THE PROBLEM >> Where a line in the records below includes "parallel", pull that line out.
[Opening STORED DATA section]
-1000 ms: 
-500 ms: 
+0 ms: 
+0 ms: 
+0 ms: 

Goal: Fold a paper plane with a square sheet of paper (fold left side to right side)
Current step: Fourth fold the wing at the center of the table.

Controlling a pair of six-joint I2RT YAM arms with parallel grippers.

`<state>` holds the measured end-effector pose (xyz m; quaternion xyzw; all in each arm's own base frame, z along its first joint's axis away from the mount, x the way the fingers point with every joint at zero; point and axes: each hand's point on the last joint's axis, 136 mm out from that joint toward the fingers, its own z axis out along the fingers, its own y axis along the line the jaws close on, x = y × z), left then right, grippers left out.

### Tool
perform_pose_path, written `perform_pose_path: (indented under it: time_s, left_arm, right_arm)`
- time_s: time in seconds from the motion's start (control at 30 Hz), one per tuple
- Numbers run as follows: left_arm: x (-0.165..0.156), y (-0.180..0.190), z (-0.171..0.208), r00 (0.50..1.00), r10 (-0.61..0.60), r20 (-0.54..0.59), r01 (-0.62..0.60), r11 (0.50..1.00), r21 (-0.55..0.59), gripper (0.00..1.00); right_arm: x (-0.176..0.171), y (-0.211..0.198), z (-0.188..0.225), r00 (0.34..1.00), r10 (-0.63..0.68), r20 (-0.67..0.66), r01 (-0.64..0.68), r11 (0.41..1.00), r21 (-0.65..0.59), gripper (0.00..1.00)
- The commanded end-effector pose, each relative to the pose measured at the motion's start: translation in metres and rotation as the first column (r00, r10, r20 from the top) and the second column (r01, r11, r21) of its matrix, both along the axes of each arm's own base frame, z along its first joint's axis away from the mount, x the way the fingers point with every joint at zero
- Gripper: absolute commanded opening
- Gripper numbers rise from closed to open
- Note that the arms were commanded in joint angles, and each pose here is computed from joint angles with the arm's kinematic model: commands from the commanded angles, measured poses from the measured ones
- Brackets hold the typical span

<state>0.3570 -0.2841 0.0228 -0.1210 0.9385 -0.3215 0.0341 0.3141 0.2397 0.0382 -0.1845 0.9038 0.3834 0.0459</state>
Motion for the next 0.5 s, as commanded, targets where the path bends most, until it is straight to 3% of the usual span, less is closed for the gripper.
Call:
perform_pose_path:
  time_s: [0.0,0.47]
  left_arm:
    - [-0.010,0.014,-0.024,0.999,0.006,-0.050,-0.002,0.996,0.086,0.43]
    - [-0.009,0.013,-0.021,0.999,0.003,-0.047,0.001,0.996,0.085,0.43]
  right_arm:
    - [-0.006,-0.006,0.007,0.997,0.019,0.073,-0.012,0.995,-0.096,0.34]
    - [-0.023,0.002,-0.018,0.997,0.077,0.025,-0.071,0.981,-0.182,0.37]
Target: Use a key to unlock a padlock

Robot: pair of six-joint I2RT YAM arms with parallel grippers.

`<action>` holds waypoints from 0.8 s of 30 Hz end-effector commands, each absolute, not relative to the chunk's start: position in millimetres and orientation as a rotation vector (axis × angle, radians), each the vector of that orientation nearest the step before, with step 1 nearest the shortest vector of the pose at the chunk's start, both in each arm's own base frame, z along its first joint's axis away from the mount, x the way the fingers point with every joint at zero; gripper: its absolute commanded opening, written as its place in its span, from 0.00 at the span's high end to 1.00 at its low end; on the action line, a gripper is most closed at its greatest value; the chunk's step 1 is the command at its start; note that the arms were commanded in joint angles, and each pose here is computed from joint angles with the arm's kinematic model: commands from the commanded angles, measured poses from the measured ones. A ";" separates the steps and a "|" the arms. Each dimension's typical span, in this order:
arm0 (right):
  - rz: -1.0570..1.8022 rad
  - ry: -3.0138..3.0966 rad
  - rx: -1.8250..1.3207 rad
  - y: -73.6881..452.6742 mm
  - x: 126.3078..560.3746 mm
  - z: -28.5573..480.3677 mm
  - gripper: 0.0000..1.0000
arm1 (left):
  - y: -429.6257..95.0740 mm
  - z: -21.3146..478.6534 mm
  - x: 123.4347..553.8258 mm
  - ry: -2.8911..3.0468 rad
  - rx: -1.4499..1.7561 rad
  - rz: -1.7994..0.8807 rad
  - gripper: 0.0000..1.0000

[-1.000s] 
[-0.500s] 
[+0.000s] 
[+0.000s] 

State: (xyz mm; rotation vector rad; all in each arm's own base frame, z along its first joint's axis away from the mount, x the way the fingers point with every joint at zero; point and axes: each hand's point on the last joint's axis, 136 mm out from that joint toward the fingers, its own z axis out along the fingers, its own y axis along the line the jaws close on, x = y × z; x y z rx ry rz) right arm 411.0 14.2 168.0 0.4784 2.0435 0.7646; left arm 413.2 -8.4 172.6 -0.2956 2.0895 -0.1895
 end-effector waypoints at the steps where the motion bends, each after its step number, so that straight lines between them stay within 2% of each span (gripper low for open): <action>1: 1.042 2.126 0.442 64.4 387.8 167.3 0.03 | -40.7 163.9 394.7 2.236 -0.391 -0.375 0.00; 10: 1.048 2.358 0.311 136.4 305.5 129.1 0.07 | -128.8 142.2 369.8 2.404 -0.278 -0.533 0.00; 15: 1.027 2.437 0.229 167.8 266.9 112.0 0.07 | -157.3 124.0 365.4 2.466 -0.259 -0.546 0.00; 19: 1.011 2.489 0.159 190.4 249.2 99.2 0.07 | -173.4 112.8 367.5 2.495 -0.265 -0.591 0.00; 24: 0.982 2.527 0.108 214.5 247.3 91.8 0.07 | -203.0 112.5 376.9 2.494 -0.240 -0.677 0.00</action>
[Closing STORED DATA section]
RESULT FOR THIS TASK >>
Controlling a pair of six-joint I2RT YAM arms with parallel grippers.
Robot: pair of six-joint I2RT YAM arms with parallel grippers.

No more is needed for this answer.